§ **Required work**
Extract only the lines from the start of the entries below to the line with "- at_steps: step", inclusive; omit every picture.

════════

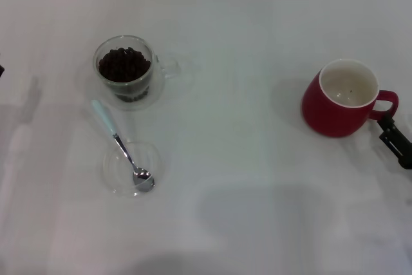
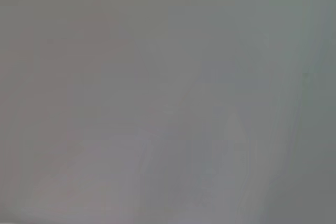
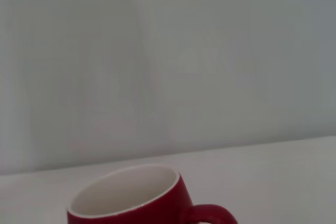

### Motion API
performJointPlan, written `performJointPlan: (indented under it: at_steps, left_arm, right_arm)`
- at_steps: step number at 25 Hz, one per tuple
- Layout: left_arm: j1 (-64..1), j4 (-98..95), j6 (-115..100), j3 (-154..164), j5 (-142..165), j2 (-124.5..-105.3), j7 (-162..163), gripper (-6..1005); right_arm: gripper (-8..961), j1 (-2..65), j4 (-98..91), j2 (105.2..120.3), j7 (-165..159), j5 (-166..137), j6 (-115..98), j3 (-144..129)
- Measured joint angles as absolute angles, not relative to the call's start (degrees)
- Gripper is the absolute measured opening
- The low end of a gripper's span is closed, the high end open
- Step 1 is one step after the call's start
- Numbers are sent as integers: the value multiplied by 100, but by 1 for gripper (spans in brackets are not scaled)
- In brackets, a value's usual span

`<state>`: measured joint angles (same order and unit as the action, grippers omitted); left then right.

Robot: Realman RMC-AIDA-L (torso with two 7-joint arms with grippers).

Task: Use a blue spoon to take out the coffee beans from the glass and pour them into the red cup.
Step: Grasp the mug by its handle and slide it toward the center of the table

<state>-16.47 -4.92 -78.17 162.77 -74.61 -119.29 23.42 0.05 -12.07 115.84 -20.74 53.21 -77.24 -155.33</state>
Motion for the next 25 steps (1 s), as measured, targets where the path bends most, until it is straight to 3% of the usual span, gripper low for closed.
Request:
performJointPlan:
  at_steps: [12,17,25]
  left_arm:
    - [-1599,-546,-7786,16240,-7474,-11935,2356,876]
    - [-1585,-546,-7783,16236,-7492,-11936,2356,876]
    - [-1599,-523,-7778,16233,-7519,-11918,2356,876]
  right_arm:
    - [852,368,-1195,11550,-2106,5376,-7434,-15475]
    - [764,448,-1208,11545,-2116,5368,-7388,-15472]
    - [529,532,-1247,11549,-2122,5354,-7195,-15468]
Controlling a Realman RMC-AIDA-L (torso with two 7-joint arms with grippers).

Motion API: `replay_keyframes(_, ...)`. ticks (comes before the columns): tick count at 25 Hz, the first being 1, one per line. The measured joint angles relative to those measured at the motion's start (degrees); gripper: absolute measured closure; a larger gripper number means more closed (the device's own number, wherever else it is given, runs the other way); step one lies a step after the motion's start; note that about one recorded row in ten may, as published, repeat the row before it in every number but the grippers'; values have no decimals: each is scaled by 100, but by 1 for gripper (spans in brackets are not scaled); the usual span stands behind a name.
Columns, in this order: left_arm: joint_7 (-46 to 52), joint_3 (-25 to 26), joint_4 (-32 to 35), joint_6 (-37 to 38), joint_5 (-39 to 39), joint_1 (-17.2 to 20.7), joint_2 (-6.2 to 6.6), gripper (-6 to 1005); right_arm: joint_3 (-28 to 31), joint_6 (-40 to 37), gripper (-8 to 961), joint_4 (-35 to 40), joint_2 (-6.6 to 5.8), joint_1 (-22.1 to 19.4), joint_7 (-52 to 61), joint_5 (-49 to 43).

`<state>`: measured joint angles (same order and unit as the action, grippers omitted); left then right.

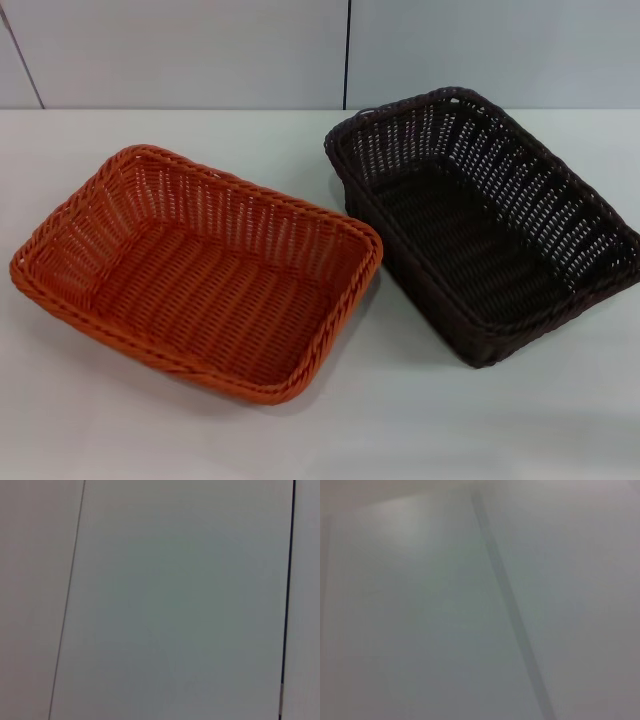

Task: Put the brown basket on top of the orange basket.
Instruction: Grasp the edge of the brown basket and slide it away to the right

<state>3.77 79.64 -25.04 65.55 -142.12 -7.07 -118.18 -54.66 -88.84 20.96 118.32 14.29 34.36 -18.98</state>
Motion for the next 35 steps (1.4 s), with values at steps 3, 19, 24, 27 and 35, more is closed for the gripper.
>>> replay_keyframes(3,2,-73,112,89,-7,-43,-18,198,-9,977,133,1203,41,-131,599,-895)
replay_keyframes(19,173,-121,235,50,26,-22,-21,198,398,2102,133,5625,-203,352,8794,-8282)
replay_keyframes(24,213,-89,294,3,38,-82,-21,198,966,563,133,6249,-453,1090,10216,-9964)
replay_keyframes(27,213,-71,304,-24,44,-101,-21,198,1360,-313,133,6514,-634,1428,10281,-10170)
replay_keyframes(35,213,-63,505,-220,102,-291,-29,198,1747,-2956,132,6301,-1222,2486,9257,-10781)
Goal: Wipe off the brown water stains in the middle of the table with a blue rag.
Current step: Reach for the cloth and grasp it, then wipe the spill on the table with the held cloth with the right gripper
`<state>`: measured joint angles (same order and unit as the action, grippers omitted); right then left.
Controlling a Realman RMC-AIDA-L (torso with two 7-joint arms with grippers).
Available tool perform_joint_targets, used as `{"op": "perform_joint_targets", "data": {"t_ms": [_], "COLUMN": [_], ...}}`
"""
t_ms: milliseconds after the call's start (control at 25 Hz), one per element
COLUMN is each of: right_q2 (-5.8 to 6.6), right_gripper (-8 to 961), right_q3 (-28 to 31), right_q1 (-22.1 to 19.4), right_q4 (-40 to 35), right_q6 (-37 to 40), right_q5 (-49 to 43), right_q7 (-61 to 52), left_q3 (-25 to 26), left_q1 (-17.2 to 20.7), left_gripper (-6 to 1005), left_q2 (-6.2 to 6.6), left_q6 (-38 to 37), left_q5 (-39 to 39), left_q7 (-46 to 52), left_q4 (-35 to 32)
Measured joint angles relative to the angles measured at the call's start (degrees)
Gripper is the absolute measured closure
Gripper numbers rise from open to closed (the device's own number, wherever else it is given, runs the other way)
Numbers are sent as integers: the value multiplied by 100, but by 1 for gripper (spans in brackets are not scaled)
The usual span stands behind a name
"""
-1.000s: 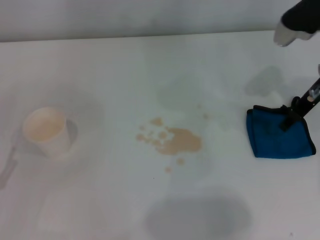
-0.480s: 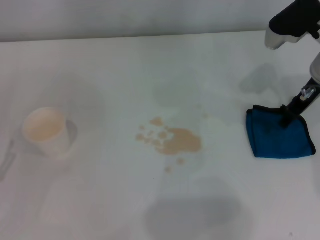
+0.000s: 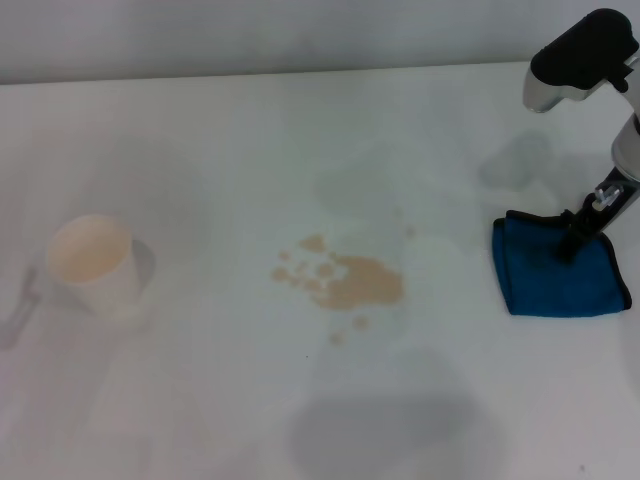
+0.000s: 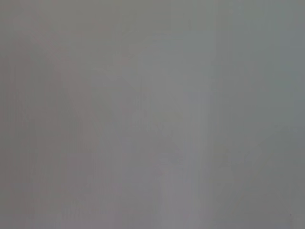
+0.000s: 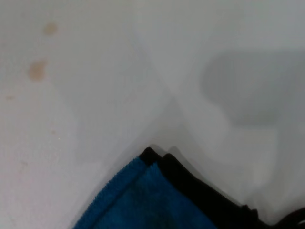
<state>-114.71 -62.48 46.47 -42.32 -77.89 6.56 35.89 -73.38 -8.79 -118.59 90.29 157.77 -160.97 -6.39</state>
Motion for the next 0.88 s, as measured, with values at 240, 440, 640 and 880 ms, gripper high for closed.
{"op": "perform_joint_targets", "data": {"t_ms": [240, 440, 640, 880], "right_q2": [-30, -38, -30, -50], "right_gripper": [380, 498, 679, 776], "right_q3": [5, 4, 1, -47], "right_q1": [28, 37, 72, 119], "right_q4": [9, -20, -31, -5], "right_q6": [10, 18, 3, 17], "right_q5": [49, 64, 138, 145], "right_q7": [-35, -58, -51, 0], "left_q3": [0, 0, 0, 0], "left_q1": [-54, -80, -79, -87], "left_gripper": [114, 113, 113, 114], "left_q2": [2, 2, 2, 3], "left_q6": [-121, -170, -196, -230], "left_q5": [0, 0, 29, 45], "left_q7": [-9, -12, -13, -13], "left_q4": [-3, -3, -3, -3]}}
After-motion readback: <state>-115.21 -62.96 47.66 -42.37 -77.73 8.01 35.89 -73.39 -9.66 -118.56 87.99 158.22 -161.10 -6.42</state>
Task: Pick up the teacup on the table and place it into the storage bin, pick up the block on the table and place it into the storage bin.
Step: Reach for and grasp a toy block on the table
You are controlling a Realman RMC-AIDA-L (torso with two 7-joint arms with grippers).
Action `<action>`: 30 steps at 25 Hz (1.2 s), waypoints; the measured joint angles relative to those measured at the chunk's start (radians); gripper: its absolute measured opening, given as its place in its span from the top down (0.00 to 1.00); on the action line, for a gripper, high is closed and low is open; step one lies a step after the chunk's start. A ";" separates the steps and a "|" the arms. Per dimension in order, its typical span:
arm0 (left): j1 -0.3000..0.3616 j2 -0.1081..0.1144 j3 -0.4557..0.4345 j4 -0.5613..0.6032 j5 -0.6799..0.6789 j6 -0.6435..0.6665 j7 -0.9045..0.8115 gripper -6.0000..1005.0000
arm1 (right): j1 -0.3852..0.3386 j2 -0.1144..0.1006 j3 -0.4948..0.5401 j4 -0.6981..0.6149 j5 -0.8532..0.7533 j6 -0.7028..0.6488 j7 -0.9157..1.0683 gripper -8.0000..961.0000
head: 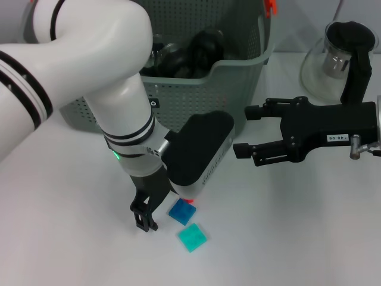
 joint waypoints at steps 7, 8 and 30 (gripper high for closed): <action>-0.026 -0.001 0.009 -0.034 -0.001 0.001 -0.014 0.15 | -0.004 0.000 0.001 0.000 0.000 0.000 -0.002 0.03; -0.027 -0.001 0.008 -0.037 -0.001 0.002 -0.014 0.15 | -0.004 0.000 0.002 0.000 0.000 0.000 -0.003 0.03; -0.051 -0.004 0.022 -0.062 -0.037 -0.013 -0.018 0.16 | -0.002 -0.002 0.011 0.014 0.003 -0.006 -0.010 0.03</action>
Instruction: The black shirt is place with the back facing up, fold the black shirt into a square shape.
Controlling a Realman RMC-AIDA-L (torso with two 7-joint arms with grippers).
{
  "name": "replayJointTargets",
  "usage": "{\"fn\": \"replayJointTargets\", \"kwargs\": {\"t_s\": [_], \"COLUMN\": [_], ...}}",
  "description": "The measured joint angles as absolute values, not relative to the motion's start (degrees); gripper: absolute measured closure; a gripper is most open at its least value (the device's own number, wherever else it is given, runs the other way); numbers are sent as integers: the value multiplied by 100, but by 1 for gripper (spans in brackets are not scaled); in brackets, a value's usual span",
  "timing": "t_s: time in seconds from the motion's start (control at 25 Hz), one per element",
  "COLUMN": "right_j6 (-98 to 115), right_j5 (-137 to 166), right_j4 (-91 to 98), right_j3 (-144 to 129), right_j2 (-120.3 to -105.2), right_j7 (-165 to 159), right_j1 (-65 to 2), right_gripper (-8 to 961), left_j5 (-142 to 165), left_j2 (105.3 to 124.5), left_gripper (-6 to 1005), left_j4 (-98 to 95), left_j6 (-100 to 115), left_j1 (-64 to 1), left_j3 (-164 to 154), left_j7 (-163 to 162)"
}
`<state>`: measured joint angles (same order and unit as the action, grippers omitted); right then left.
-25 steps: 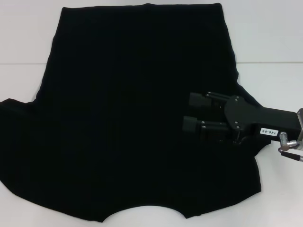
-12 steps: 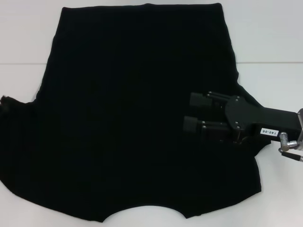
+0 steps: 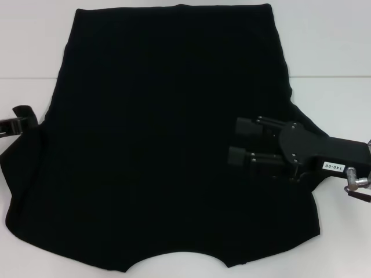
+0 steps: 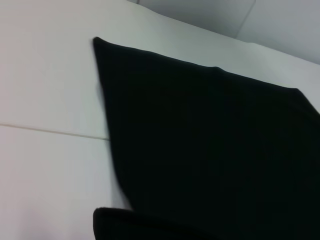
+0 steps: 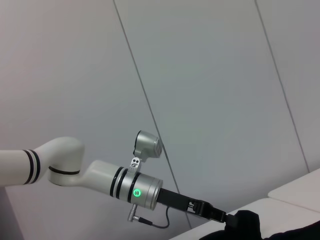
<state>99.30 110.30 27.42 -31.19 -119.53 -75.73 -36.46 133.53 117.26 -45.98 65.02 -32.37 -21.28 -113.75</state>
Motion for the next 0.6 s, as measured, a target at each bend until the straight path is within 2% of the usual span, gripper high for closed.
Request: {"fn": "replayJointTargets", "kwargs": {"t_s": [0.32, 0.6], "right_j6": [9941, 9941], "right_j5": [11030, 11030], "right_j4": [2742, 2742], "right_j3": [-3124, -3129], "right_j2": [-11952, -11953], "right_j7": [-7496, -7496], "right_j1": [-3616, -3628], "right_gripper": [69, 70], "left_j5": [13168, 13148], "left_j2": [11717, 11824], "left_gripper": [943, 941], "left_j4": [-4630, -4587], "left_j6": [7195, 7285], "left_j1": [-3255, -3296], "left_j3": [-2132, -2513], "left_j7": [-11186, -11077]}}
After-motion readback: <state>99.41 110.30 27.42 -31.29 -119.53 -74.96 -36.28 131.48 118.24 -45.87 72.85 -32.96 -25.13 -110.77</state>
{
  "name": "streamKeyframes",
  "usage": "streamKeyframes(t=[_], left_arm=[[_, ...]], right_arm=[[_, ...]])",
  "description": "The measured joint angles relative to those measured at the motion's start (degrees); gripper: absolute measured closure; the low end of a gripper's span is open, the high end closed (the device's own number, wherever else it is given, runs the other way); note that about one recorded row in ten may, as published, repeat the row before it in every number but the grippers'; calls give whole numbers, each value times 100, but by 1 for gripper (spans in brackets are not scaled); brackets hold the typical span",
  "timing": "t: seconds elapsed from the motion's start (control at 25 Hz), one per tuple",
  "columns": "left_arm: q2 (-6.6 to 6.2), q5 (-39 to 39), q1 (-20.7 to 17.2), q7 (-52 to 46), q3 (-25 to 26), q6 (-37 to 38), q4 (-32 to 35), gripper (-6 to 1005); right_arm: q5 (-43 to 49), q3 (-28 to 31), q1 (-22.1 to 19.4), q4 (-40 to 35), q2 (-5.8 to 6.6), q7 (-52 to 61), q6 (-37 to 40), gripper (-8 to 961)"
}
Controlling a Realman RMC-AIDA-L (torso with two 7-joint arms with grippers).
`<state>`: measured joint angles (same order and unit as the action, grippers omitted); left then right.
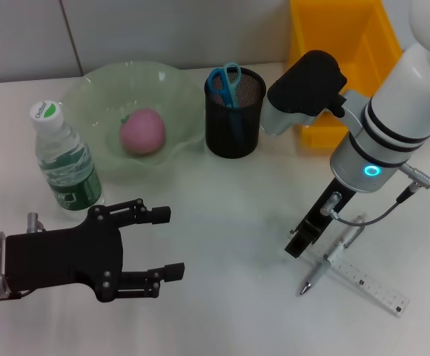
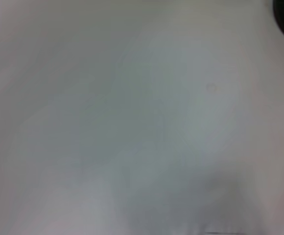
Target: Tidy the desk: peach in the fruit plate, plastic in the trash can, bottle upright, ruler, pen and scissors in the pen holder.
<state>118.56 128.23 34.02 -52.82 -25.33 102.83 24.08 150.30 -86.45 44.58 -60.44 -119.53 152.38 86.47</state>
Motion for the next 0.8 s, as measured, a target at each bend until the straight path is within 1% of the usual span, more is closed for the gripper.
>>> streamKeyframes(t=[0.32,0.56,0.8], left_arm=[[0,0,25,0,20,0,13,183],[0,-6,26,0,24,-4,13,183],[0,-17,43,-2,29,-7,2,183]], right_arm=[[-1,-59,18,50,0,15,-24,321],[-1,-57,47,103,0,19,-26,461],[-1,-63,59,103,0,24,-26,512]])
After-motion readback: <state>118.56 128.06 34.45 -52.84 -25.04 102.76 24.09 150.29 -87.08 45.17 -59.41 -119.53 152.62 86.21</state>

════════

§ **Result of this exercise**
### Motion API
performJointPlan, written `performJointPlan: (indented under it: at_steps, left_arm, right_arm)`
- at_steps: step number at 25 Hz, one per tuple

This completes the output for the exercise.